Claire juga terkejut ketika mendengar panggilan dari pemilik apartemen tersebut. "Selamat pagi. Saya ingin mengantarkan bungkusan pakaian anda. Maaf, kemarin bungkusan yang ini tertinggal di laundry," ucap Claire merasa bersalah.

William termangu mendengar ucapan Claire. Claire-nya tak mengenalinya. "Ah ya, nggak apa-apa. Tapi, kamu... Claire kan?" tanya William ragu.

"Iya, saya Claire. Bagaimana Anda bisa tahu?" tanya Claire tak percaya.

"Kamu... nggak kenal sama aku, Cla?" tanya William lirih dengan mata yang berkaca-kaca.

Mendengar panggilan itu disebut, Claire langsung teringat akan panggilan seseorang, yaitu William. Claire menutup mulutnya tak percaya. Ia benar-benar tak percaya dengan semua fakta yang telah di lihatnya saat ini. William-nya benar-benar berubah.

"Will... William?" ucap Claire terbata.

"Iya, ini aku," ucap William dan langsung memeluk Claire.

Tiba-tiba suara dari dalam apartemen William, mengintrupsi mereka. "Sayang, kok lama banget sih? Emang siapa yang datang?" ucap Vera dengan nada manjanya.

William dan Claire langsung melepaskan pelukan mereka. Betapa terkejutnya Claire maupun William ketika melihat ke arah Vera. Kemeja terbuka dan hanya mengenakan celana dalam.

"Apa-apaan ini!" bentak William tertahan.

Vera tersenyum sinis dan langsung mencium bibir William.

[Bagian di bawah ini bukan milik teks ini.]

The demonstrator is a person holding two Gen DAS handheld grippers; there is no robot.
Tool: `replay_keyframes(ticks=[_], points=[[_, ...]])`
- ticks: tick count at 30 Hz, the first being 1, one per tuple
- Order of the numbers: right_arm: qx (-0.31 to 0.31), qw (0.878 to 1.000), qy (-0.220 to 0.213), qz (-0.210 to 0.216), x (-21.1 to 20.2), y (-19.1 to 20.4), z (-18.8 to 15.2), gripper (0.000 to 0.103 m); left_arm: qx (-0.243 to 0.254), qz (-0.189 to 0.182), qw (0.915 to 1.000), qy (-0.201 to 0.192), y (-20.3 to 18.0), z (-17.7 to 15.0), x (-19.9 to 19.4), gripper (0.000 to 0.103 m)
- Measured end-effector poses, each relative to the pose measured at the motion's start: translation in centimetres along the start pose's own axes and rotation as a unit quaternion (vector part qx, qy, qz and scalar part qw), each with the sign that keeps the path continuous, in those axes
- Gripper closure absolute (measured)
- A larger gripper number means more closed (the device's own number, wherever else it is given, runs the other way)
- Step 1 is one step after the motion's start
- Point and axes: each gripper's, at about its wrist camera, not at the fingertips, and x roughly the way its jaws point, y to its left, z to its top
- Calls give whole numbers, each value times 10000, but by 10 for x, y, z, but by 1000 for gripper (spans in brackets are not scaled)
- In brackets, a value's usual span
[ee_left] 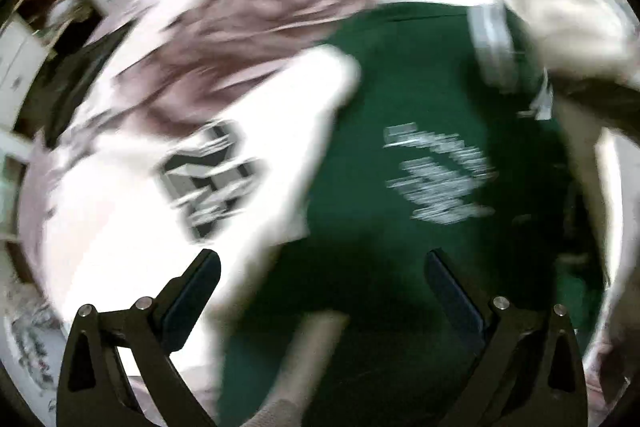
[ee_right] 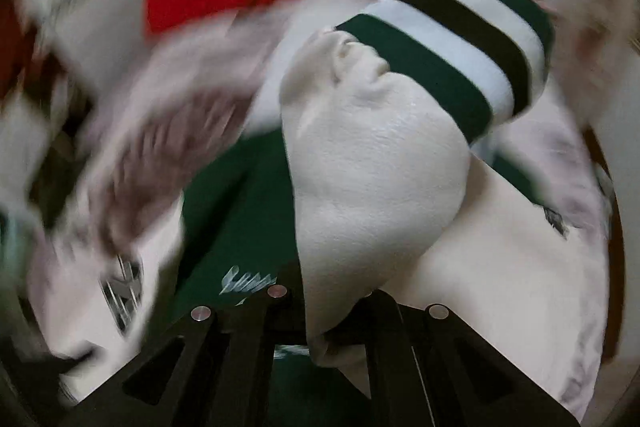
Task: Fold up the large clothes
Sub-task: 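Fold the held white sleeve across the green jacket body with the right tool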
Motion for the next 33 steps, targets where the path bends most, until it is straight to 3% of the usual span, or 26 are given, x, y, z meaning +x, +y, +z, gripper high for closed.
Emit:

Claire yang melihat itu pun langsung menjatuhkan air matanya dan langsung meninggalkan William dan Vera yang tengah berciuman mesra dengan hati yang remuk.

"Lepaskan!" William langsung melepaskan ciuman paksa dari Vera dan langsung berlari mengejar Claire yang telah memasuki lift.

"Tunggu, Cla! Aku bisa jelasin semuanya!" teriak William.

Ketika William hendak masuk ke dalam lift, pintu lift langsung tertutup dengan rapat. Claire menangis pilu di dalam lift. Ia memukul mukul dadanya yang terasa sesak.

"Jelaskan apa lagi, Will? Aku udah terlalu sakit untuk semuanya. Sia-sia aku mikirin kamu selama ini," ucap Claire pilu dengan air mata yang terus meluncur jatuh bebas.